Mais ce n’est pas tout. Il y a aussi le problème du travail. On aura beau construire des machines de plus en plus perfectionnées, il faudra consacrer un certain temps à fabriquer ces machines, et ensuite les contrôler et les réparer. Il y aura en outre toujours des travaux pénibles. Si le travail n’est pas obligatoire, qui acceptera de le faire ? Qui acceptera de poursuivre des études souvent ardues pour acquérir un métier ? N’est-ce pas la loi du moindre effort qui prévaudra le plus souvent ? On a certes tous un besoin d’activité, mais les distractions, le sport, les voyages pourraient très bien y suppléer. Les transports étant gratuits, on pourrait passer sa vie à voyager. Encore faudrait-il qu’il y ait des personnes dévouées pour assurer la bonne marche des trains, des bateaux et des avions. S’en trouvera t-il ?
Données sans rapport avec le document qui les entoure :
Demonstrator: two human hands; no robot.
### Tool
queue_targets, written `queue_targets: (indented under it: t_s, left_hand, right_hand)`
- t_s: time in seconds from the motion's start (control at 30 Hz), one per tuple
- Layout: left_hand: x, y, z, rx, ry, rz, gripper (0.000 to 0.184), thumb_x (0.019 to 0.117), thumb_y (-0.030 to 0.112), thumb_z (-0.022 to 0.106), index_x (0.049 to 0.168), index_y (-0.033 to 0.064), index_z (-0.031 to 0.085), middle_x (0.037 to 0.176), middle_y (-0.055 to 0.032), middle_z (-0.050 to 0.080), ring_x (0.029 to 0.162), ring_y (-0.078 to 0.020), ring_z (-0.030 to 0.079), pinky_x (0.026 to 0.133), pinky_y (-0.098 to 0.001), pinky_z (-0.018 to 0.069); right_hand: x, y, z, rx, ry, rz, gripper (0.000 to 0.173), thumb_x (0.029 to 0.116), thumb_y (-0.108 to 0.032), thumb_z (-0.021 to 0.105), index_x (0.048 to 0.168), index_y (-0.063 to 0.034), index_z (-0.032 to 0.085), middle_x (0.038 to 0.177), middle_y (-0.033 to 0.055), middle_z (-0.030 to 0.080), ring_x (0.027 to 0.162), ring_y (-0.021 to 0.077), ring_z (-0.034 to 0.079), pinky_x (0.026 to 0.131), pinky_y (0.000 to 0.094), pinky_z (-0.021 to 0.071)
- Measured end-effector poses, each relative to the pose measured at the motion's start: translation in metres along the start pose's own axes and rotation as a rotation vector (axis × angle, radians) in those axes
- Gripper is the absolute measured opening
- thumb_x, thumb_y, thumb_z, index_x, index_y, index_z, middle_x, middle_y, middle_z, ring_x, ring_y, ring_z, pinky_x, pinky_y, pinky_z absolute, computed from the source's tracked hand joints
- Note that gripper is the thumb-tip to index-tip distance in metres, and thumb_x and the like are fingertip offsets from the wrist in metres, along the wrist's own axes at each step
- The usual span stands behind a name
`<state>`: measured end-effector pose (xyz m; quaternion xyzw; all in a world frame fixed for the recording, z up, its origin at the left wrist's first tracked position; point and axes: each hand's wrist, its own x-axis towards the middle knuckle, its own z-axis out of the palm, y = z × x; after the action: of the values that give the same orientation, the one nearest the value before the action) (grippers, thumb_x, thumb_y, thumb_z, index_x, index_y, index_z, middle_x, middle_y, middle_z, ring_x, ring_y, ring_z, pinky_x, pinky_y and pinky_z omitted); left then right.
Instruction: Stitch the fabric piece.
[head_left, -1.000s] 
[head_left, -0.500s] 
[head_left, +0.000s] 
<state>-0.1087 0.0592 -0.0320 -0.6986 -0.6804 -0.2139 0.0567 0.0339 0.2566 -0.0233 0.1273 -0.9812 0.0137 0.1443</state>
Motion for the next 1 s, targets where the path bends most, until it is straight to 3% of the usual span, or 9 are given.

Donnons, pour terminer, une situation tout ce qu’il y a de plus concrète  : une famille, qui habite dans une spacieuse villa, constate une fuite d’eau dans la salle de bain qui risque d’inonder tout le rez-de-chaussée. On appelle un plombier. Ce dernier - faute de villa disponible - habite avec sa femme et ses gosses dans une mansarde. Il trouve que c’est injuste, mais comme c’est un brave homme il est prêt à aller réparer la fuite. Manque de chance, sa voiture est en panne. Il va chez le mécanicien qui, normalement, devrait la lui réparer gratuitement, mais le mécanicien est tombé malade (il y a tant de voitures à réparer !) il est couché et attend le médecin, mais il se fait que ce dernier joue précisément ce matin au tennis. Pendant ce temps la fuite continue... Ce n’est qu’un exemple entre mille autres, mais on voit tout de suite que la moindre prestation implique une chaîne de solidarité absolument impensable. Qu’il y ait la moindre faille et rien ne va plus. Non, franchement, on ne voit pas comment une société à 100 % distributive pourrait fonctionner sans un nivellement qui ne serait sûrement pas du goût de tout le monde. Il faudrait instaurer, en outre, le contingentement par tickets (comme pendant la dernière guerre  !), une bureaucratie monstrueuse et, en fin de compte, un système de coercition qui transformerait la société entière en un immense champ de concentration. - « Non, merci ! » (comme pour le nucléaire !).

Un double circuit ?

Faut-il déduire de tout ce qui précède qu’il faille renoncer au principe même de l’Economie Distributive ? Certes pas ! Mais il faudrait envisager la création d’un double circuit, ce qui est peut-être justement en train de se créer. L’analyse donnée plus haut par Marcel Dieudonné en fait foi. En termes clairs, cela signifierait l’adoption de deux secteurs de vie économique. D’une part, le secteur distributif qui assurerait à chaque citoyen un revenu social qui devrait lui permettre de vivre modestement mais décemment. Un certain nombre de personnes sages et bien équilibrées s’en contenteraient sûrement et seraient même prêtes à consacrer une partie de leur temps à rendre de menus services à la communauté qui les entretiendraient. Et puis, d’autre part, un deuxième secteur pour les voraces, les ambitieux, les insatiables qui, par leurs initiatives et leur acharnement au travail, pourraient s’enrichir et acquérir toutes sortes de choses superflues susceptibles de leur faire plaisir et de les « valoriser » aux yeux des autres et à leurs propres yeux. Il faudrait, toutefois, surveiller de
près leur esprit inventif afin que leur suractivité ne porte pas atteinte aux équilibres naturels dont dépend la vie de tous.
Il s’agirait, somme toute, d’une synthèse entre un socialisme distributif généralisé et un capitalisme sauvage auquel pourrait s’adonner une catégorie de la population com
posée de gens particulièrement avides et agités. Le tout coiffé par un contrôle d’ordre écologique auquel il appartiendrait de fixer les limites de la croissance en imposant des garde-fous.
Est-ce qu’une telle synthèse est possible ? C’est aux défenseurs de l’Economie Distributive de répondre. Pour ma part, je crois que c’est la seule solution qui ne soit pas utopique. La preuve ? Nous nous y acheminons rapidement. J’ajouterai, en outre, que seule cette synthèse m’apparaît susceptible d’instaurer non seulement la paix sociale mais, ce qui est à l’heure actuelle encore plus important, la paix entre les pays socialistes et les pays capitalistes. La voix du milieu est toujours la meilleure car elle résout tout et réconcilie tout le monde.